TASK BRIEF
Give the number of lines in the records below that include the word "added", and add nothing to it.

• • • • •

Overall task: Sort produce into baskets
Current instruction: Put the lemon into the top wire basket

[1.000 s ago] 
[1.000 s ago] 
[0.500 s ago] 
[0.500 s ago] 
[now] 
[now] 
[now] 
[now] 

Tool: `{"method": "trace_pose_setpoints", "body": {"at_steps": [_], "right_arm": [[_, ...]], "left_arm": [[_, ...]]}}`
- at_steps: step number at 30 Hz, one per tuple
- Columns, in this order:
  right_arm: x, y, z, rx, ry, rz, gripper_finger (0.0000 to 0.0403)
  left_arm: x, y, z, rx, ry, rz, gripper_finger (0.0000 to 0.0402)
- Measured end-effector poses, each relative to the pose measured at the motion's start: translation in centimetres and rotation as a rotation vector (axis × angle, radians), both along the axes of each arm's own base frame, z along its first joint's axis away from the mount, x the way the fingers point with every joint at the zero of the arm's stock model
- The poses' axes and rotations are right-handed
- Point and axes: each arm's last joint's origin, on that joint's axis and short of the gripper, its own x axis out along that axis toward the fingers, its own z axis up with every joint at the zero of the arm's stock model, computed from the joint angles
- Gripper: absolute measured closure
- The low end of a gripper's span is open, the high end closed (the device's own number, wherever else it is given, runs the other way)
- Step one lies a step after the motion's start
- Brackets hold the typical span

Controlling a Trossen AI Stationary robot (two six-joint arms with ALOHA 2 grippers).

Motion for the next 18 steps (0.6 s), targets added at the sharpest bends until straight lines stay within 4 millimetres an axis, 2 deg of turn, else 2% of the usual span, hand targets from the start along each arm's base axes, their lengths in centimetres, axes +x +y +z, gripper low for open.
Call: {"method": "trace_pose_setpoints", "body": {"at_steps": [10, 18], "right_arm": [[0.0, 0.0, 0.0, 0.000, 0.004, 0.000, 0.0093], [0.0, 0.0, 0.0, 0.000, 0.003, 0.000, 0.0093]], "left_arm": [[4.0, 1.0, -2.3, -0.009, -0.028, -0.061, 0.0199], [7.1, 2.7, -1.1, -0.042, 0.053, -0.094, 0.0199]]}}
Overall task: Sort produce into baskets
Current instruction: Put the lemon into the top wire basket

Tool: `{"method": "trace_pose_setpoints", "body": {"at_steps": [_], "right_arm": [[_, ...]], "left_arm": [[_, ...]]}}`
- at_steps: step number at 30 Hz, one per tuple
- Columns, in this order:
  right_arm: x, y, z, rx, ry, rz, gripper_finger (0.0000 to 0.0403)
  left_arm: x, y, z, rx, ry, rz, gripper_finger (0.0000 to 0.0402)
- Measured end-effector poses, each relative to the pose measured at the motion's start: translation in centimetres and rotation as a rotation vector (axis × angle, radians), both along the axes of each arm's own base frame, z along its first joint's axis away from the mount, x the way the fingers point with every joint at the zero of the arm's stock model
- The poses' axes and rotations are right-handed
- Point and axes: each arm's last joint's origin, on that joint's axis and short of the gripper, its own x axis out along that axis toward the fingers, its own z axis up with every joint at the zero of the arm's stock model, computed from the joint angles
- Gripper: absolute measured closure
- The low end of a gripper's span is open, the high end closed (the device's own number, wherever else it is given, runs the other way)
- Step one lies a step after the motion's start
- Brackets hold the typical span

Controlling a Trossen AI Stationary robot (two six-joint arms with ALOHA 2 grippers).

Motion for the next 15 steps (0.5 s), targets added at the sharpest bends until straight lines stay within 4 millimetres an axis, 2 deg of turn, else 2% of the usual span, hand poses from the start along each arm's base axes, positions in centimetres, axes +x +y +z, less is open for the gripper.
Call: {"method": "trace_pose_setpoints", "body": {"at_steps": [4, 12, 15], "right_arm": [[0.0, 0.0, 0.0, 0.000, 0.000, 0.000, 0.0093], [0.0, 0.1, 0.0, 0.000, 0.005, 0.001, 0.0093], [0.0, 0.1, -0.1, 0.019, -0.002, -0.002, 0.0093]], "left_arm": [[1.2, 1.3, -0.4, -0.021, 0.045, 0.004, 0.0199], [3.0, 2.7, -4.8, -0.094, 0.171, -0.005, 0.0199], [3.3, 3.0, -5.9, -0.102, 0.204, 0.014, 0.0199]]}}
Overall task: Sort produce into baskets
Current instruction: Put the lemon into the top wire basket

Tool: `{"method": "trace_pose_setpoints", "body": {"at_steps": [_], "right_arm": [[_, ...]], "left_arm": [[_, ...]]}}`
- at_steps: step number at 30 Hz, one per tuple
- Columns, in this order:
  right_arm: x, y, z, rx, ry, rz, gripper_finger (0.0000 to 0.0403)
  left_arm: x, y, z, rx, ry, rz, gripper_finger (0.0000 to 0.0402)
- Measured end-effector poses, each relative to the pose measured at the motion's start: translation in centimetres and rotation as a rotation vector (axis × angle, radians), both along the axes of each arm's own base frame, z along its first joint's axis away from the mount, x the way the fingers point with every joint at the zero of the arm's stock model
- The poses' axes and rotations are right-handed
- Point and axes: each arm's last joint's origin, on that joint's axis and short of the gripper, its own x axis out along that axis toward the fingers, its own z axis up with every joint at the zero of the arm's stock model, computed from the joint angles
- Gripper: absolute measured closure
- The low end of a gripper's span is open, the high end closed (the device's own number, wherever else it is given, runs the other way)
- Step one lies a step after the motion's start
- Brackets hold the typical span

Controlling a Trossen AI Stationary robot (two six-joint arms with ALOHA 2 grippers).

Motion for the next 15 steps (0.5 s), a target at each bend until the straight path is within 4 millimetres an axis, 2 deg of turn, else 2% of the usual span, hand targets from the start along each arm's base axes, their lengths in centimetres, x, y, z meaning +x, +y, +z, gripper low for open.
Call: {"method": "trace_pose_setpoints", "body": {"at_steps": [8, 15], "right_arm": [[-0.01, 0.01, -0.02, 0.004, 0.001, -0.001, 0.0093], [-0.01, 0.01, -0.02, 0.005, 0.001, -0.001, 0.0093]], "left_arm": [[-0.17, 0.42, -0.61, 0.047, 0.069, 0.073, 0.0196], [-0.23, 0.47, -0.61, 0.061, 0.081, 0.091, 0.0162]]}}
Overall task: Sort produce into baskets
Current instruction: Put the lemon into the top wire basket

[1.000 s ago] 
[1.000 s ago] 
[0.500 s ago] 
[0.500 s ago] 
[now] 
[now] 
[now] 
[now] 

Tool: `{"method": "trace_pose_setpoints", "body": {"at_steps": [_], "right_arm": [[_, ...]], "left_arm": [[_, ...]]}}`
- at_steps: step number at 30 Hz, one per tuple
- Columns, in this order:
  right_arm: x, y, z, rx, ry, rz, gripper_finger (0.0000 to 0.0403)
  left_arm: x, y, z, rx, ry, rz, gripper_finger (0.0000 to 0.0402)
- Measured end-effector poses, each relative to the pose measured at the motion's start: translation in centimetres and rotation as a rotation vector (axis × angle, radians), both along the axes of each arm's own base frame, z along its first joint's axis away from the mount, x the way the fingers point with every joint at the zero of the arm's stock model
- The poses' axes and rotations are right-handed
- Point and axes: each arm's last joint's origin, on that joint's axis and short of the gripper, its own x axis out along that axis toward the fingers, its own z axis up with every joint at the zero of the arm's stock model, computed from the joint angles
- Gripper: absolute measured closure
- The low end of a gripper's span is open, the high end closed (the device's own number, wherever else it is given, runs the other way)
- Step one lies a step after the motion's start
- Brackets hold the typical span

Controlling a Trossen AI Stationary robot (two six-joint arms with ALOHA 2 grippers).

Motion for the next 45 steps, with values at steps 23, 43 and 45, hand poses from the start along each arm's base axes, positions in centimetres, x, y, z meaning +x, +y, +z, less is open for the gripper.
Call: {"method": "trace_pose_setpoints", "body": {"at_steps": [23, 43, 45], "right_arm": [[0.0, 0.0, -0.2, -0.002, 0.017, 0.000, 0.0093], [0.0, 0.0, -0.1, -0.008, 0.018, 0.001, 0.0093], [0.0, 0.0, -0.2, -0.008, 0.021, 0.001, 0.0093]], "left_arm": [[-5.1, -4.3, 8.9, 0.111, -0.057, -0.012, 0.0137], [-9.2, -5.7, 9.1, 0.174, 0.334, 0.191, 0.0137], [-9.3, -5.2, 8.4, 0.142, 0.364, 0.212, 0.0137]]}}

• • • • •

EXERCISE SOLUTION
2